• **DIRECTIONS FOR THIS TASK**
Reproduce the data below word for word.
* * * * * * * * *
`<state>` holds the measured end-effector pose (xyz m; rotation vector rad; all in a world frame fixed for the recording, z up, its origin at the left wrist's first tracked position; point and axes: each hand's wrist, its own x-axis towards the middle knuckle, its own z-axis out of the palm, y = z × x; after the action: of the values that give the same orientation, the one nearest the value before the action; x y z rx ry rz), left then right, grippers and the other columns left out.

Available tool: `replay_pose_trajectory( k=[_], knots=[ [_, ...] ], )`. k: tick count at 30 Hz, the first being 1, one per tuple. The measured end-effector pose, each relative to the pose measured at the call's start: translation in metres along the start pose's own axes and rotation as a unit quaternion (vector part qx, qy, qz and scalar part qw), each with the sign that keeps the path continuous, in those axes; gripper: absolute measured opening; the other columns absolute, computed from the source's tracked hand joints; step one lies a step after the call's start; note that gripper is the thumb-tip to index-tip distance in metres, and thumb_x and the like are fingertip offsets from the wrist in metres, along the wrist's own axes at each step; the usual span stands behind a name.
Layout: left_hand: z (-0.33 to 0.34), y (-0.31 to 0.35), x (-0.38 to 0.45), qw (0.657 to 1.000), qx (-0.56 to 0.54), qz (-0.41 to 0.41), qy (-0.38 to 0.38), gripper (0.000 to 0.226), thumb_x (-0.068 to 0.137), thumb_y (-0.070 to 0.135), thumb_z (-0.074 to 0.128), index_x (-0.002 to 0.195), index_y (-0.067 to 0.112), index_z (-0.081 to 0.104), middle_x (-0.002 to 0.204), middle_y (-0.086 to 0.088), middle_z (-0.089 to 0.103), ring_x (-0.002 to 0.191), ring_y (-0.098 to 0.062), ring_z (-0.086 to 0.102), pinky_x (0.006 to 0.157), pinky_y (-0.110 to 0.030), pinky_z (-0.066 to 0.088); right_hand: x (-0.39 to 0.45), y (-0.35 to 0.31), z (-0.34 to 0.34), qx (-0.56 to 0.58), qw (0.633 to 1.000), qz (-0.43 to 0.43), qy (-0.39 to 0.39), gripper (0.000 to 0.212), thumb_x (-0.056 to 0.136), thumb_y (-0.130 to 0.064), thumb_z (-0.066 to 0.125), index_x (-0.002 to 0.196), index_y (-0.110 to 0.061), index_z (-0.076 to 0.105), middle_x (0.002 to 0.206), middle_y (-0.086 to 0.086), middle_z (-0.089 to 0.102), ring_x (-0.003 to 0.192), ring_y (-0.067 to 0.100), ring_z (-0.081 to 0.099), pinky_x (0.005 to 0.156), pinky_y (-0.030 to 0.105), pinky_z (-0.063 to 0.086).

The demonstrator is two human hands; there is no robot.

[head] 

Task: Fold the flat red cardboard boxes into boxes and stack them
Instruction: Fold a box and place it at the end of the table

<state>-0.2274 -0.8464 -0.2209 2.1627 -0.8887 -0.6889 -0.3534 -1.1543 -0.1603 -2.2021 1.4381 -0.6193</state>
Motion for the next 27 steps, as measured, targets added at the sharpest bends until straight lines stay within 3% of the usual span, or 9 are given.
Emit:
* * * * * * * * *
• **OUTPUT FOR THIS EXERCISE**
`<state>` holds the measured end-effector pose (xyz m; rotation vector rad; all in a world frame fixed for the recording, z up, its origin at the left wrist's first tracked position; point and axes: each hand's wrist, its own x-axis towards the middle knuckle, its own z-axis out of the palm, y = z × x; after the action: of the values that give the same orientation, the one nearest the value before the action; x y z rx ry rz), left then right, grippers and the other columns left out.

Available tool: `replay_pose_trajectory( k=[_], knots=[ [_, ...] ], )`. k: tick count at 30 Hz, the first being 1, one per tuple. The measured end-effector pose, each relative to the pose measured at the call's start: translation in metres along the start pose's own axes and rotation as a unit quaternion (vector part qx, qy, qz and scalar part qw), each with the sign that keeps the path continuous, in those axes; gripper: absolute measured opening; the other columns absolute, computed from the source's tracked hand joints; step one lies a step after the call's start; note that gripper is the thumb-tip to index-tip distance in metres, and thumb_x and the like are fingertip offsets from the wrist in metres, along the wrist's own axes at each step; the usual span stands behind a name.
Layout: left_hand: z (-0.33 to 0.34), y (-0.31 to 0.35), x (-0.38 to 0.45), qw (0.657 to 1.000), qx (-0.56 to 0.54), qz (-0.41 to 0.41), qy (-0.38 to 0.38), gripper (0.000 to 0.226), thumb_x (-0.068 to 0.137), thumb_y (-0.070 to 0.135), thumb_z (-0.074 to 0.128), index_x (-0.002 to 0.195), index_y (-0.067 to 0.112), index_z (-0.081 to 0.104), middle_x (-0.002 to 0.204), middle_y (-0.086 to 0.088), middle_z (-0.089 to 0.103), ring_x (-0.002 to 0.191), ring_y (-0.098 to 0.062), ring_z (-0.086 to 0.102), pinky_x (0.006 to 0.157), pinky_y (-0.110 to 0.030), pinky_z (-0.066 to 0.088); right_hand: x (-0.39 to 0.45), y (-0.35 to 0.31), z (-0.34 to 0.34), qx (-0.56 to 0.58), qw (0.633 to 1.000), qz (-0.43 to 0.43), qy (-0.39 to 0.39), gripper (0.000 to 0.212), thumb_x (-0.056 to 0.136), thumb_y (-0.130 to 0.064), thumb_z (-0.066 to 0.125), index_x (-0.002 to 0.196), index_y (-0.110 to 0.061), index_z (-0.076 to 0.105), middle_x (0.002 to 0.206), middle_y (-0.086 to 0.086), middle_z (-0.089 to 0.102), ring_x (-0.003 to 0.192), ring_y (-0.067 to 0.100), ring_z (-0.081 to 0.099), pinky_x (0.005 to 0.156), pinky_y (-0.030 to 0.105), pinky_z (-0.063 to 0.086).

The demonstrator is two human hands; there is no robot.

[head] 

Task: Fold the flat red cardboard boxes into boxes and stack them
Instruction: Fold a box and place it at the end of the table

<state>-0.2274 -0.8464 -0.2209 2.1627 -0.8887 -0.6889 -0.3534 -1.1543 -0.1603 -2.2021 1.4381 -0.6193</state>
Motion for the next 27 steps, as measured, targets added at the sharpest bends until straight lines stay within 3% of the usual span, or 9 are given.
Emit:

Nothing else belongs in this answer.